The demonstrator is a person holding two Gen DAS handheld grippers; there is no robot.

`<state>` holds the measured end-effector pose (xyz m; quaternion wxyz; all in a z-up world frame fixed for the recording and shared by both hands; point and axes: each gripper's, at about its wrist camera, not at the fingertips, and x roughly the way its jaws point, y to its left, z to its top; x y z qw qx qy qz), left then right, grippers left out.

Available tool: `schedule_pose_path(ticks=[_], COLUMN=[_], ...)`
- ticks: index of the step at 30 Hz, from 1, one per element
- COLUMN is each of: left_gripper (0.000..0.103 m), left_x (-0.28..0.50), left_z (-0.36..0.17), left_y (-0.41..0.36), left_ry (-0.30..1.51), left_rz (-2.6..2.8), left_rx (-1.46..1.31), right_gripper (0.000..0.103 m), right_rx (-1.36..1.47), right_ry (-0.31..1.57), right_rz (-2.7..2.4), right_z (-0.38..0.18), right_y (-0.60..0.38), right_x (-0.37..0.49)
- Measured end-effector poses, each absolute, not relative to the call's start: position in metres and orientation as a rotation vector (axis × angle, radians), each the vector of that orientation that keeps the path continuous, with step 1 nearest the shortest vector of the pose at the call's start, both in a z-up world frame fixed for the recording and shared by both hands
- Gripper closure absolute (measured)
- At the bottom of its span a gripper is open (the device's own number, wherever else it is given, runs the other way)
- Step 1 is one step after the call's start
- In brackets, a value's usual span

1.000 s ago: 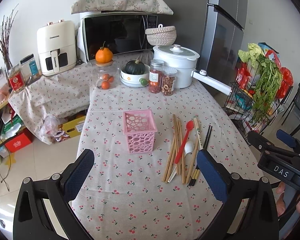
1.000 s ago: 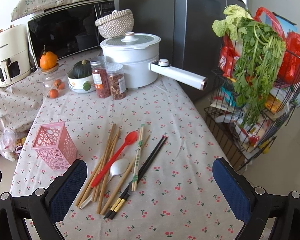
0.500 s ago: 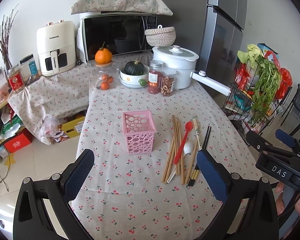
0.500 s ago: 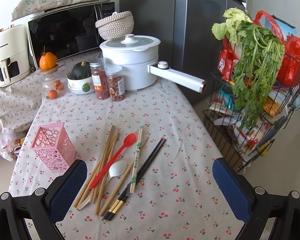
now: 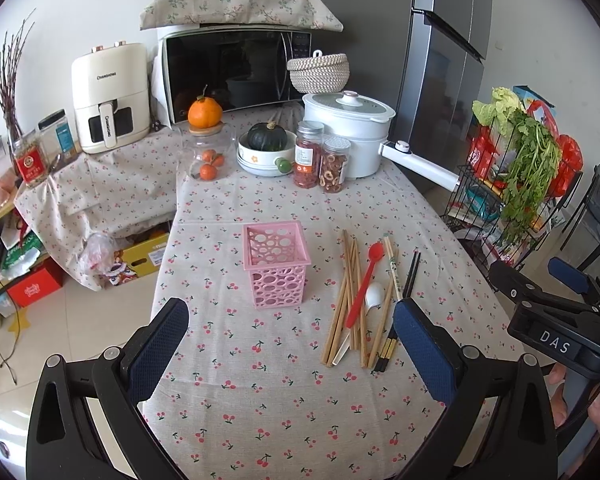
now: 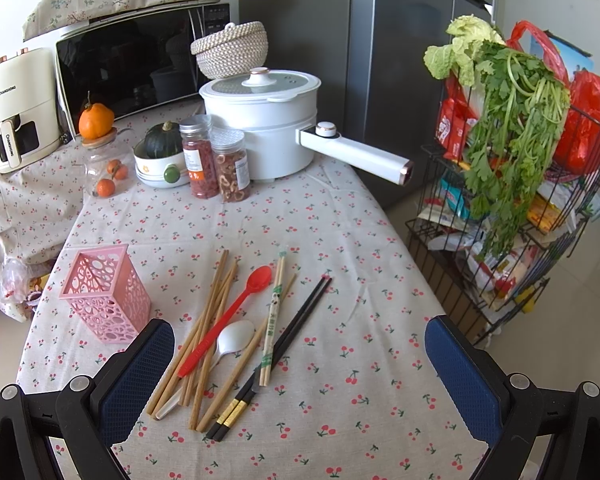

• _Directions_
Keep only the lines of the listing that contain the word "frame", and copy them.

• _Answer to the problem_
`<state>` holds the measured end-effector pose (xyz m; quaternion wxyz; all in a z-up world frame fixed for the recording and shared by both hands; point and axes: each gripper's, at about its wrist camera, not at the fingertips, and x roughly the way its jaws point, y to its left, z to its top; x y z qw qx qy qz), left then right, grippers left out.
- Measured end-effector poses, each absolute, not relative to the call's start: position in metres and orientation as a rotation vector (axis × angle, radians), each the vector of that orientation that keeps the path continuous, with step 1 nearest the shortest vector of the pose at the call's start, both in a z-up world frame fixed for the recording and shared by both hands

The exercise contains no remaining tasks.